Although some British DNA, it should be noted, like Irish DNA, goes back 10,000 years.  That's right. All the way back. Showing, once again, that earlier populations were not slaughtered like people like to imagine.

Now this is becoming increasingly evident about the Neanderthals.  The popular imagination has held that the Cro Magnons, i.e., us, came in and killed the whole lot of them, because we are bad.  Well, not it appears that the populations, which weren't as different as we imagine, merged.  Some would have held that "oh they were too ugly that can't be true", but that's turning out to be less true as well.  They did look a bit different, but then existing populations do as well.  Existing populations of humans mix readily today and frankly there will come a day when the mixing is sufficiently complete that there will be no differences in human populations (i.e., no races), so why we ever thought that it was the case that no Cro Magnon began to think that some young Neanderthal female wasn't somewhat cute is beyond me.

Now, all of these examples go a ways back. But it might serve to reconsider some ideas that became very popular in the United States in the 1970s, about European Americans and their presence in North America.  At that time, the old image of heroic colonist taming a wilderness yielded to an image of savage Europeans dominating the native populations.

Now, the conquering of North America was violent. And, contrary to the popular imagination, the conquering of American east of the Mississippi was much more violent than that event west of the Mississippi. But the use of terms like genocide are really misplaced. The killing impact of disease is very real, but what is probably the case is that it was much more accidental than anything else. That isn't good, but it also isn't quite what its recently been portrayed as. And, as with the other example, populations mixed a lot more than sometimes imagined.  This is particularly true in Spanish and French speaking regions of North America, where there tended to be a lot less fighting and a lot more attraction than seems to be commonly considered.  Indeed, we should be well aware of this as it's well known that the first Spanish Indian couples showed up as early as Cortez' conquest of Mexico and even English colonial populations, which were amongst the least likely to mix in North America, started mixing right from the onset.

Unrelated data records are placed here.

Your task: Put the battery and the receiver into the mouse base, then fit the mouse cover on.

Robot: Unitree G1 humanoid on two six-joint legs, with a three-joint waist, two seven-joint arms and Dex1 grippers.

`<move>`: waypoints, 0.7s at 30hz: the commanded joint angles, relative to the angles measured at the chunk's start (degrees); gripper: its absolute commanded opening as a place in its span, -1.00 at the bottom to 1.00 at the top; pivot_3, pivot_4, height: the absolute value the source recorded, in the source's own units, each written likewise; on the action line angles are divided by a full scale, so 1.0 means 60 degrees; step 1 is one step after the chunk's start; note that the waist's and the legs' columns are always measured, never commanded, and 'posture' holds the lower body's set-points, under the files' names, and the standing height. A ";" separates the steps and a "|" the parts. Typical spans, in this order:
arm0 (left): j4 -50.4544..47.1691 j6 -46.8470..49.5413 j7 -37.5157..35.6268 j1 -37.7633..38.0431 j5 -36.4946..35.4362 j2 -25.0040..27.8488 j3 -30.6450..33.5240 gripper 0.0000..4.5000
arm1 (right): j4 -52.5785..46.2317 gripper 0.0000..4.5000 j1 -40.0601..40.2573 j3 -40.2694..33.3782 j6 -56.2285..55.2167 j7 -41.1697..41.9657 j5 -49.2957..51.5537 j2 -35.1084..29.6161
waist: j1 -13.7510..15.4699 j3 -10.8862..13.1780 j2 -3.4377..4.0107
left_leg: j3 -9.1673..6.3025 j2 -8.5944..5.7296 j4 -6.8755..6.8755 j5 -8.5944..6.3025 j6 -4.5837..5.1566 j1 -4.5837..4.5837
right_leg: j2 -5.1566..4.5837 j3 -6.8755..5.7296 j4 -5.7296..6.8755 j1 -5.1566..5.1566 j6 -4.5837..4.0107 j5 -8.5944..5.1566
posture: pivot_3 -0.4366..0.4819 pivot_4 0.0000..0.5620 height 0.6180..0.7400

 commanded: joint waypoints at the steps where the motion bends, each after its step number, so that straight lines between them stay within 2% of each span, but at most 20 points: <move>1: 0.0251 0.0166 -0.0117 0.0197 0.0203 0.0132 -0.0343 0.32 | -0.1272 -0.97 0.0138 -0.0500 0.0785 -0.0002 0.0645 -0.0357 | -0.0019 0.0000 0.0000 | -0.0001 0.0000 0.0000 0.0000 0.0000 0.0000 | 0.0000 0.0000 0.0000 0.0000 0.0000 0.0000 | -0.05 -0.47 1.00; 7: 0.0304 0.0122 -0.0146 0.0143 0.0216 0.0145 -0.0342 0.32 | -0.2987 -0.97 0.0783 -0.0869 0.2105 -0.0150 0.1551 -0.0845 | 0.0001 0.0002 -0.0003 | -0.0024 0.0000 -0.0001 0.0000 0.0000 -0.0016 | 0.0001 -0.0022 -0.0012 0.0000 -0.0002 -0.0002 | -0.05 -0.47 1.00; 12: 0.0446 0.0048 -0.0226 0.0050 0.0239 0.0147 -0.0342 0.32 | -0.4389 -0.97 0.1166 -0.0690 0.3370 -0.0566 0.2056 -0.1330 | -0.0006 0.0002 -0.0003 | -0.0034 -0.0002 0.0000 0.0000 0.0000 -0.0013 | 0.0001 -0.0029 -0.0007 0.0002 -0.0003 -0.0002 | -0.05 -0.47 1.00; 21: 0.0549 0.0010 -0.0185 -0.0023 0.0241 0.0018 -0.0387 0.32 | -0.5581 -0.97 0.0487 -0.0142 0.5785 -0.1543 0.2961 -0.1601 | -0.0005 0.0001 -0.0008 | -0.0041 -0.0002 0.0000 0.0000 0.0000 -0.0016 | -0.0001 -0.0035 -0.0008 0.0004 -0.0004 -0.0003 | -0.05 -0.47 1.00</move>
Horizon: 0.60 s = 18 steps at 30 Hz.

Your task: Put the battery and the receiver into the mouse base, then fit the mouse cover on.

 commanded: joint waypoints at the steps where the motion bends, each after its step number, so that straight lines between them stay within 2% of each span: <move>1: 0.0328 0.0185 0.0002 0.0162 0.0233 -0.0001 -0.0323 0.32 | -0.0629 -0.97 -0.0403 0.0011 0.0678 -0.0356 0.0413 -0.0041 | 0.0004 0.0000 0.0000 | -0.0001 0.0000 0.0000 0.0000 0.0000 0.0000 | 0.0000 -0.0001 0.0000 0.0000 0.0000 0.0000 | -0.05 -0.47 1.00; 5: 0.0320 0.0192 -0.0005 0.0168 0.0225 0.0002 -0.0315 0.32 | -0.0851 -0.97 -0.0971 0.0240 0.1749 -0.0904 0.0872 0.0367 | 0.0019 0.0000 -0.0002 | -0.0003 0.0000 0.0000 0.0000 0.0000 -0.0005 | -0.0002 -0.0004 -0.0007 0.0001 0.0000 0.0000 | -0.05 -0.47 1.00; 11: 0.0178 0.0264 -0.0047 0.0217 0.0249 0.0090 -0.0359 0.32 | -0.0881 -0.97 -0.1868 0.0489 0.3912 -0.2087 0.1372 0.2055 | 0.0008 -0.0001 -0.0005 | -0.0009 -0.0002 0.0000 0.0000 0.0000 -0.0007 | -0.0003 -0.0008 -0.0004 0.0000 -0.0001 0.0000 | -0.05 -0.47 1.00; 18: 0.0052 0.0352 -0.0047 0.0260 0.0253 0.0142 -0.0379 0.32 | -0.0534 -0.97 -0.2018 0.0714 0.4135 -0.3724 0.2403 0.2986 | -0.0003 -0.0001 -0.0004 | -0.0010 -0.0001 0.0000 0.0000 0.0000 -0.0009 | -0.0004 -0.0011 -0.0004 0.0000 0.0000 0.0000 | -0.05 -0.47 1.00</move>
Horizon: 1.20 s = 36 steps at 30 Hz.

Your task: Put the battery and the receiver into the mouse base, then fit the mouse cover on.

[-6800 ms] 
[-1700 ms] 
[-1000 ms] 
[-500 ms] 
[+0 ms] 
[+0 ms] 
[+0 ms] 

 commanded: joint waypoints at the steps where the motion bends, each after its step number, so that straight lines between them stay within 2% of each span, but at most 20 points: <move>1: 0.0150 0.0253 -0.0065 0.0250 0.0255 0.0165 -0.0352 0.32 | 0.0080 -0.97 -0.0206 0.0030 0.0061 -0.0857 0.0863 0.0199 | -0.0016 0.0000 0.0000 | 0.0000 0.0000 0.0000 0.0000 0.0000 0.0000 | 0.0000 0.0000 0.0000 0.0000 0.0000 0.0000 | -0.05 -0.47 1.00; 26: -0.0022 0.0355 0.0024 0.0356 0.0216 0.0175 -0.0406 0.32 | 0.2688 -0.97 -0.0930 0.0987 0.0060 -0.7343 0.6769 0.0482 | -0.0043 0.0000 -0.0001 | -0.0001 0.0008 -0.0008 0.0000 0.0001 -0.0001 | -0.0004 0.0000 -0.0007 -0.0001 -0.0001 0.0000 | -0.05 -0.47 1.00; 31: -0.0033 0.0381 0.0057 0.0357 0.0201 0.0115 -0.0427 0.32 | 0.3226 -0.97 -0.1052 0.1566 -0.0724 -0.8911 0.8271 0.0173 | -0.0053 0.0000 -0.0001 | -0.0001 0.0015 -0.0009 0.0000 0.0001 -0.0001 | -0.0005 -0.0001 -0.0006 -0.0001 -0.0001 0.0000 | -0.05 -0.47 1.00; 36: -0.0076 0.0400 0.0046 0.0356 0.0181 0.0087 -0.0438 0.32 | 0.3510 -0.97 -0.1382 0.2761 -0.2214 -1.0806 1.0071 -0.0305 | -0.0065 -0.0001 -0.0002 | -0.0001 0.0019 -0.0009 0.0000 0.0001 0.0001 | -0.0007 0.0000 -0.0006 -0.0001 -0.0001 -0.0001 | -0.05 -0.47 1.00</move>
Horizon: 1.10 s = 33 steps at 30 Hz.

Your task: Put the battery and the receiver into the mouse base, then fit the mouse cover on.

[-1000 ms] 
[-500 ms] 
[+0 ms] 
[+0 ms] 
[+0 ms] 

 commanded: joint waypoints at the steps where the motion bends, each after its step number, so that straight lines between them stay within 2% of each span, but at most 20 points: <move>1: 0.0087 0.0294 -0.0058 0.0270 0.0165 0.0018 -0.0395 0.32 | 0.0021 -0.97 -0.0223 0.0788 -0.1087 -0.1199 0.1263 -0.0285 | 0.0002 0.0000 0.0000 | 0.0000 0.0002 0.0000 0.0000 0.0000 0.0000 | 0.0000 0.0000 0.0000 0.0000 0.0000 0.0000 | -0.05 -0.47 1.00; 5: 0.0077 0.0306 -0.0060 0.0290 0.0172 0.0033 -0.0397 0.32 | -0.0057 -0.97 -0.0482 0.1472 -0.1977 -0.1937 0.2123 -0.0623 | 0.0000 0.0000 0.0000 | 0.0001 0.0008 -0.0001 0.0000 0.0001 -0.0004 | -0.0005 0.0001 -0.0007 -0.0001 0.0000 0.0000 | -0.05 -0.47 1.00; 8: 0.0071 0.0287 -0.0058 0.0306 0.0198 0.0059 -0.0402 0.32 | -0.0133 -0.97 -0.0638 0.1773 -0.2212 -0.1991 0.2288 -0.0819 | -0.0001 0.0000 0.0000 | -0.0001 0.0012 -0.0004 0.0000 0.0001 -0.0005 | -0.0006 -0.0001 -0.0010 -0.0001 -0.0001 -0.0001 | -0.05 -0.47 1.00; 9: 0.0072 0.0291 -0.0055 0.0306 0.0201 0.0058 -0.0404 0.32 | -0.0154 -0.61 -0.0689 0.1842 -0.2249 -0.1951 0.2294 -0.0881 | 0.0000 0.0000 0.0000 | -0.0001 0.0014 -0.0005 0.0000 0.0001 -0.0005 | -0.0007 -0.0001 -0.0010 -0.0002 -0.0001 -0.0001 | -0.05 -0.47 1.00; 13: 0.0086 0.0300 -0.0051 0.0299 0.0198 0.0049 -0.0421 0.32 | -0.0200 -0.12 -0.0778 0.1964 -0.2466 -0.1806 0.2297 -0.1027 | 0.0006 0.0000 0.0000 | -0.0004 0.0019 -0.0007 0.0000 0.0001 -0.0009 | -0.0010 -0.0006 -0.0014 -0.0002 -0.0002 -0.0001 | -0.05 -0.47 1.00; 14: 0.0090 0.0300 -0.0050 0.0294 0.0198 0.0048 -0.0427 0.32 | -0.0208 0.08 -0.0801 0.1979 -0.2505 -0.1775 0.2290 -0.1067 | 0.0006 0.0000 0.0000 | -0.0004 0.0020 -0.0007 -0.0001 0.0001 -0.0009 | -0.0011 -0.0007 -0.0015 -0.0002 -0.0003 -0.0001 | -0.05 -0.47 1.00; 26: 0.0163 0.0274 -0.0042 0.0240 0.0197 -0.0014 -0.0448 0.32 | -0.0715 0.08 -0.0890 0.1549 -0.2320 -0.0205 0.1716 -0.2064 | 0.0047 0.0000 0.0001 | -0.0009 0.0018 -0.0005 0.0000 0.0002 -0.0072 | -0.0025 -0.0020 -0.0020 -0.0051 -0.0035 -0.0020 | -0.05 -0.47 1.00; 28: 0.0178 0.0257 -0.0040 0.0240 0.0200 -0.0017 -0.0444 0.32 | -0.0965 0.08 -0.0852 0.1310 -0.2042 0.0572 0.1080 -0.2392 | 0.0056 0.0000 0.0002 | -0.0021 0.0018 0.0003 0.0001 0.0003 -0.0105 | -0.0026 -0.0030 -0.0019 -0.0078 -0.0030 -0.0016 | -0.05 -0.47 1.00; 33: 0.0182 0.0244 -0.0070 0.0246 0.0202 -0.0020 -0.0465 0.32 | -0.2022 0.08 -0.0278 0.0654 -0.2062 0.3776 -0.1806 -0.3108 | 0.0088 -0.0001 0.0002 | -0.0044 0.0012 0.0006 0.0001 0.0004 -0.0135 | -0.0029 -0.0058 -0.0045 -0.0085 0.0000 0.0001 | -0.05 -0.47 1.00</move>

Rebecca Rolfe, the wife of John Wolfe.  Known better to history as Pocahontas, although that was a nickname and she had several other "Indian" names.  She married John Wolfe in 1614.

So, what's the point of this?  Well, perhaps simply a pleas that occasionally we slow down and consider human beings as human beings before getting retrospectively indignant and righteous.  It's easy to look back and condemn all of our ancestors for avarice and violence.  But truth be known, most people have always been people.  And, frankly, most people here are the product of mixed ancestries even if they aren't ware of it.  Somebody crossed that color line, cultural line and even that subspecies line at some point.  Probably a lot of your ancestors did.

And, let's give ourselves credit.  We don't always do the right thing.  But we don't have a roadmap to the future either.  And we might do the right thing more often than not.  And at least here, while it's easy to imagine everyone from our culture, as we belong to that human culture that uniquely feels guilt about itself, was a baddie.  More often than not, chances were high that what happened is that young hunter Gronk of the newly arrived Cro Magnons was invited over for aurock by the family of young gatherer Gronella of the old Neanderthals, and things went fine.

 As mundane as it might seem, scenes like this probably have a lot more to do with average human ancestry that warfare.